At those meetings this week, financial software giant Bloomberg is unveiling its foray into baseball statistics, developing advanced statistical tools that it plans to market to various potential customers.
The New York Times writeup from Saturday leads off with the company’s desire to market its new baseball platform to major-league teams, and, certainly, it would be pretty big for a company to sell its software to all or even most of MLB. But …
“If they convince all 30 teams to pay $50,000 each, that’s $1.5 million,” said John Dewan, the owner of Baseball Info Solutions, which sells software that analyzes fielding to about half the major league teams, told the N.Y. Times. “Is that big enough? It’s nice for a small company. For a big company? I don’t think they’ll get the return they want.”
Although Bloomberg president Daniel Doctoroff brushes off such questions by saying that not every pursuit “has to be huge,” it’s a valid question. The answer just might lie in fantasy and the related growing thirst for advanced statistical analysis.

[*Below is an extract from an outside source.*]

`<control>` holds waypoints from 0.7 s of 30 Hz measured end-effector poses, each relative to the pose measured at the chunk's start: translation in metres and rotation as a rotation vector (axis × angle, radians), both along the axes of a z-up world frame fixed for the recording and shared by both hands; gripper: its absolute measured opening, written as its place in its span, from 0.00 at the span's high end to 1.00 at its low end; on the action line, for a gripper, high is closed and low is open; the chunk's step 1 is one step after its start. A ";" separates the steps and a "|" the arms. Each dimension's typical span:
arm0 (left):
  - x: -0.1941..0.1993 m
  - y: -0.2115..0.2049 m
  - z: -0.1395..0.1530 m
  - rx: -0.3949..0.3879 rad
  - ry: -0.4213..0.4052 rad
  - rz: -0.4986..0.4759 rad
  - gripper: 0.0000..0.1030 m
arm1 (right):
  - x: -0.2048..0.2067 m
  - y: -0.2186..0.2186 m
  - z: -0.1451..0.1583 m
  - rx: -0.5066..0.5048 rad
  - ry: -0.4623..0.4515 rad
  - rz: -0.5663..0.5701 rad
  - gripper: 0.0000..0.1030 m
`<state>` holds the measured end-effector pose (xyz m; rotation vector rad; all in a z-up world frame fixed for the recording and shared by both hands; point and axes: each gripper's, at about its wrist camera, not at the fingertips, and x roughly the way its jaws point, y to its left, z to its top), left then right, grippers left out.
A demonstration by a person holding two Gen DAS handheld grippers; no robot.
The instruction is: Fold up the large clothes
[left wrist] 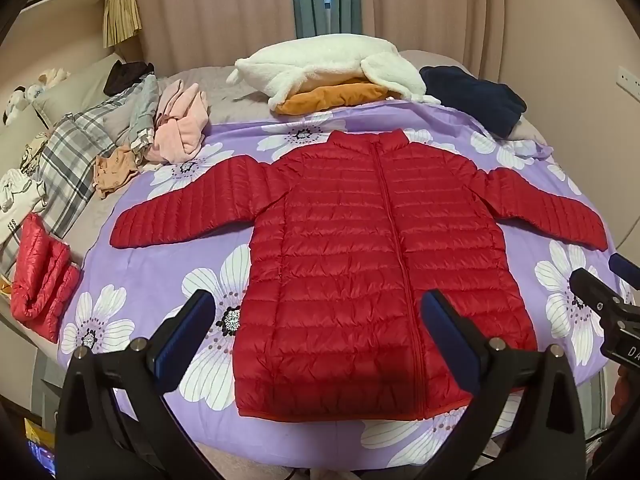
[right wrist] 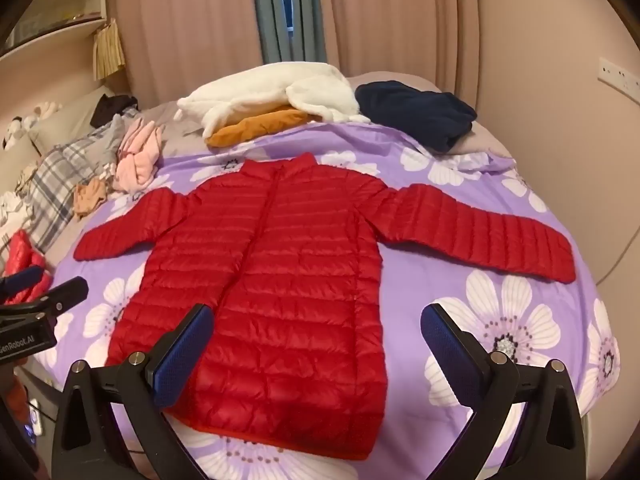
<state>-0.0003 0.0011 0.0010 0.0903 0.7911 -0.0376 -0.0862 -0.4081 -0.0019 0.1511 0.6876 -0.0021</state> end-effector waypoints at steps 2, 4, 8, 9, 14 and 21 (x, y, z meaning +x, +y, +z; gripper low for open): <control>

BizofBaseball.com’s Maury Brown reports that he has been told “the consumer version for fantasy baseball management” will be central to Bloomberg’s effort and will run for about $30. The company has also struck a deal with MLB.com, which hopes that the Bloomberg platform will lure fantasy players from the popular sites at which they currently play.
Add those components to the team-directed software, and the potential return grows quite a bit. And to read the Times story, Bloomberg doesn’t envision baseball as a boundary but a launching pad to a sports wing with potentially global aspirations.
The media is due to get a look at these new applications on Wednesday, so we’ll see what the first reviews say.